Whether it’s newspapers, magazines, videos, blogs, podcasts, or more, different types of media can develop deep reading skills in ways that differ from, yet complement, traditional learning methods. In particular, multimedia resources can more effectively engage students in close reading, improve knowledge retention, and convey concepts in a more relevant or understandable way.

Below are five helpful tips for integrating multimedia resources and variable-format texts into your classroom. Each of these can be modified or expanded in any number of ways, so feel free to get creative!

1. Teach Digital Literacy Skills

Digital literacy skills are vital for navigating today’s online world, so make sure your younger students are learning the basics, including how to use a tablet or smartphone, how to scroll up and down a web page, and how to navigate a simple web page. For older students, you might teach more advanced skills, such as how to use hyperlinks, videos, images, interactive media, and social media share buttons to enhance their online reading experience.

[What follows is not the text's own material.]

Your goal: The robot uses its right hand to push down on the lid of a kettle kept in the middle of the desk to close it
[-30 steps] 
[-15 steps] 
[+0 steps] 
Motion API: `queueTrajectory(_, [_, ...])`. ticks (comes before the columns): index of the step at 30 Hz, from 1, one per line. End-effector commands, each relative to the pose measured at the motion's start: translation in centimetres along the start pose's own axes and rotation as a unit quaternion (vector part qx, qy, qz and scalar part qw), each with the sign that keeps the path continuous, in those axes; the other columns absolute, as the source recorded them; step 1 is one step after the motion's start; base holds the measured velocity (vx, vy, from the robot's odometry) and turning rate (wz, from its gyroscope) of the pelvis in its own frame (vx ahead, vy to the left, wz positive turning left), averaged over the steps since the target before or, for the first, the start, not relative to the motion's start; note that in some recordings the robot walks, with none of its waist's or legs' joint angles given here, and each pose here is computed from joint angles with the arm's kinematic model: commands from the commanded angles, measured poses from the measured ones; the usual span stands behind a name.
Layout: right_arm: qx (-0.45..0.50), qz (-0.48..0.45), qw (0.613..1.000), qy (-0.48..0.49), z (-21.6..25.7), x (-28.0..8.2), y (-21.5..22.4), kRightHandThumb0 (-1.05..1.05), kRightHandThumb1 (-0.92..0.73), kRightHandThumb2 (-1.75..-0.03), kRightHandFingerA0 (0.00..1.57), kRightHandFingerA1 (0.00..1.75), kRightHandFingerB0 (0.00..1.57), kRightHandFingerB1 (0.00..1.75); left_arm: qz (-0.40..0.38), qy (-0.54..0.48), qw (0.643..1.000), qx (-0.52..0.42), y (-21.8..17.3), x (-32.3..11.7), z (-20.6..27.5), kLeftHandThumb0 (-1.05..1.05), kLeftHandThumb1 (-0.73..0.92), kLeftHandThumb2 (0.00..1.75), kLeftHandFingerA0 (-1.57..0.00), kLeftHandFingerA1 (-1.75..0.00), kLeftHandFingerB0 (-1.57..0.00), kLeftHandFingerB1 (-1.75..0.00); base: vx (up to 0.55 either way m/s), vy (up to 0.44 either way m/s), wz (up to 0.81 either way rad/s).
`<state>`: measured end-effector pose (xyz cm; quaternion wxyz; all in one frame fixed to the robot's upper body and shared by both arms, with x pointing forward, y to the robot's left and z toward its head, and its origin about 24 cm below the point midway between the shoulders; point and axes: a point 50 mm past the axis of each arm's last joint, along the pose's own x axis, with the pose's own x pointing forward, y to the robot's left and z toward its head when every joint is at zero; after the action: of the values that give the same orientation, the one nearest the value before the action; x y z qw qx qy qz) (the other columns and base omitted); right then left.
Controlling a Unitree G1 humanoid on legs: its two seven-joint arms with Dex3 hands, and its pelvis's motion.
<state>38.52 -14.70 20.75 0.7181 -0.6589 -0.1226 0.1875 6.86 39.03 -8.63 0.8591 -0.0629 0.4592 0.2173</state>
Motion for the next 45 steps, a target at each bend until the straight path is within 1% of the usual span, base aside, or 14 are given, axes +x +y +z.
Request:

2. Supplement Print Texts with Links to Online Content

If you don’t have access to digital reading devices, you can simulate the digital active reading experience by compiling a list of web-based resources that students can use to augment a printed text. These resources might include links to related web content, YouTube videos, podcasts, TEDx videos, and more.

3. Use Newspaper Articles to Develop Critical Reading Skills

When your students read the newspaper, whether online or print, it not only helps them learn what’s going on around the world, but also develops critical reading skills. Have them read one article a week and then share why they chose it with a small group or the class.

4. Boost Reading Comprehension Through Blogs

Many teachers understand that well-written blogs keep students engaged and provide excellent opportunities to strengthen reading comprehension skills and expand knowledge. Have your students choose a blog that interests them and follow it regularly. Teach them how to interact with the blog through links, comments, and social sharing. Then set up a regular time for each child to share what they’re learning with the class.

5. Use Audio Recordings to Close Reading Gaps

A great way to close reading achievement gaps or boost proficiency for English-language learners is to have students read a text as they listen to a recording of it. A great resource for free audiobooks and recordings for young readers is Lit2Go. You can also find free audio content on the web, including  podcasts that feature famous actors reading literature classics, archived recordings of great speeches such as Martin Luther King, Jr.’s “I Have a Dream” (available on YouTube), and more.

Keep in mind that you can use multimedia and variable-format texts to reinforce concepts you are teaching in other subjects, or use them as part of your broader active reading and learning strategies. In any case, the result will be highly motivated students engaged in more meaningful and deep learning experiences.